The sacred figures of the People—Raven, Coyote, Napi, Nanabush, and the rest—are all tricksters, beings who turn the world on its head. Even our own Western science has its trickster: entropy, or disorder. Thermodynamics tells us that for nature to continue in her work, she must metaphorically defecate. In scientist's ierms the overall entropy of a system and its environment must increase or, to put it another way, if we insist upon generating order, this can only be done at the expense of creating disorder somewhere else.

Laughter is never far away when Native people meet. J remember someone telling me about how he had been explaining the ways of the sweat lodge. He pointed out that when you take responsibility for a sweat lodge you are actually putting your life on the line. Then he pointed to one of the hot rocks, saying, “You can see the spirit moving in it?” His friend looked and nodded. “Yeah, it sure looks like Elvis”.

Sometimes, in the midst of a sacred ceremony a person will enter and make fun of what is going on. This is a clown, someone very different from our own familiar circus figure. In the West the clown has become a harmless figure of fun, but Indigenous clowns are disturbing in the way they assault, frighten, and even beat people. Clowns can also be openly sexual, waving giant phalluses and indulging in mock intercourse.

Clowns are disturbing because they turn the world upside down and openly challenge the order of nature and society. Wherever harmony and order are present, the clown intervenes. The clown makes boundaries explicit by crossing them; demonstrates the meaning of order through disorder. Most important of all, the clown reminds us that in the flux of the world nothing is certain. In Blackfoot ceremonies the circle is always open so that something new can appear.

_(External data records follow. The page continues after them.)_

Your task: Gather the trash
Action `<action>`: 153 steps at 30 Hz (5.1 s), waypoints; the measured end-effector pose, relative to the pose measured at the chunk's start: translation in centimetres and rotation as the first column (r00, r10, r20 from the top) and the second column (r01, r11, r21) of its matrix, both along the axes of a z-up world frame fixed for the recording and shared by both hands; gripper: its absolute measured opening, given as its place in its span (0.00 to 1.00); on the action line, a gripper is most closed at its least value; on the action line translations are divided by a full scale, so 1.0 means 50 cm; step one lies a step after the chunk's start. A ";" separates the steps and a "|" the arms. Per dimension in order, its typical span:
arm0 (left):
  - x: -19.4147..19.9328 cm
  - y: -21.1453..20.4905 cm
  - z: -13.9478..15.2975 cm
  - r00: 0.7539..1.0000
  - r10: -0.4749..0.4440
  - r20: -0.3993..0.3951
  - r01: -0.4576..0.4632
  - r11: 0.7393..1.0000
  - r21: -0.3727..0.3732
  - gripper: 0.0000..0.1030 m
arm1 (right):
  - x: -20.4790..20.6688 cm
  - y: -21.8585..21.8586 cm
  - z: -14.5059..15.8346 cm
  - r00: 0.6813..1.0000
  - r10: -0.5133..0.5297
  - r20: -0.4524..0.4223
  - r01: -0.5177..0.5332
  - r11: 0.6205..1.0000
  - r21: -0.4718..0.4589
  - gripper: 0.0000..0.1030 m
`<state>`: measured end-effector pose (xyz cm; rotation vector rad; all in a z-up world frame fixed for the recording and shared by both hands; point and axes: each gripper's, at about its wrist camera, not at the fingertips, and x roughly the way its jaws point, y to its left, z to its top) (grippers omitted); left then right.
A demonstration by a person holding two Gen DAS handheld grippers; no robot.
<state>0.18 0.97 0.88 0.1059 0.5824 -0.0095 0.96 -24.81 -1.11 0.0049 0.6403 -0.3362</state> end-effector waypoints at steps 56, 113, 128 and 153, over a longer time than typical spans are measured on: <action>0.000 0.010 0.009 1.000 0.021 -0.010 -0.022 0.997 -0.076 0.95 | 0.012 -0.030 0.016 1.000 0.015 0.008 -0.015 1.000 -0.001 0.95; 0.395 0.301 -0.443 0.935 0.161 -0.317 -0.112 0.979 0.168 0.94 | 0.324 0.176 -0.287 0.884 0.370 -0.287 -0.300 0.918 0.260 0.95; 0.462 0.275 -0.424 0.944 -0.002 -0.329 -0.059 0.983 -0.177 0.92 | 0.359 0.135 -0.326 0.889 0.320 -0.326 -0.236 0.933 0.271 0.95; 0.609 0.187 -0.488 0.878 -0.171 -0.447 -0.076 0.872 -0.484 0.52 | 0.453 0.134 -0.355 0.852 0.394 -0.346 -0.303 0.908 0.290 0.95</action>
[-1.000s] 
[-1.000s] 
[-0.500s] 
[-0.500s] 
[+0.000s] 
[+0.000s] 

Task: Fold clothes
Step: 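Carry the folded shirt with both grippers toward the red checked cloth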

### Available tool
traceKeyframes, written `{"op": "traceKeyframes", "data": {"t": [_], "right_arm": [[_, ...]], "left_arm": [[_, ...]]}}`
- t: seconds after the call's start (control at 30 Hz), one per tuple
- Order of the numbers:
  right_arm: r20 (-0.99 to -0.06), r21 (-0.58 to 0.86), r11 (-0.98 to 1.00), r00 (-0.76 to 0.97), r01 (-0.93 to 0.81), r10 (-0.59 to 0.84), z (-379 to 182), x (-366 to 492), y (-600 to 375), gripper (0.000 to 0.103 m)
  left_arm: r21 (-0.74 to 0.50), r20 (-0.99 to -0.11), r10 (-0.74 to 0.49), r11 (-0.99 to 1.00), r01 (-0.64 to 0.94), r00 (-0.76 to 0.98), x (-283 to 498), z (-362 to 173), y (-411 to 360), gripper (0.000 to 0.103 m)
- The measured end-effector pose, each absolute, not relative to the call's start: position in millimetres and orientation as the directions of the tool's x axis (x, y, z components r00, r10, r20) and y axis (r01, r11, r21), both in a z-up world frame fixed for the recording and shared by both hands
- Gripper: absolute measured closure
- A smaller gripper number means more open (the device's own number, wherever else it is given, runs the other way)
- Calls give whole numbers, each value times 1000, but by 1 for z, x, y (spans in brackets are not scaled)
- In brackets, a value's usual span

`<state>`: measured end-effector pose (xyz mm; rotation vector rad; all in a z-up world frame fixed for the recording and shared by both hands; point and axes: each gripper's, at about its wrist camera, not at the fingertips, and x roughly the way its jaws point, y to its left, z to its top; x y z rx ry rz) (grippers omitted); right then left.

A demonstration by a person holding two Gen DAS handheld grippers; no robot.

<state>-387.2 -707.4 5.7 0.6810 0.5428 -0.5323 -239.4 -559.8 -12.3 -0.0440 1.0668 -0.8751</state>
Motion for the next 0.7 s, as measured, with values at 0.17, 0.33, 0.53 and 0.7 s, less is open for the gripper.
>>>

A relative of the clown is the “contrary” who does everything in reverse. The contrary will walk backward, face the rear of a horse when riding, and wash in dirt. The contrary's behavior is also linguistic, with No used for assent, and Yes turned into a denial. Thus, through the medium of speech and action, a contrary teaches the limits and conventions of social behavior and social inhibitions.

Clowns and contraries, how much we need them in our own society today. We need the Fool in King Lear who constantly mocked the king, reminding him of human mortality and stupidity. The clown reminds us of the irrational within our universe, the Dionysian forces within human society that must be balanced rather than repressed or denied, and the futility of our quest for certainty, control, and absolute power.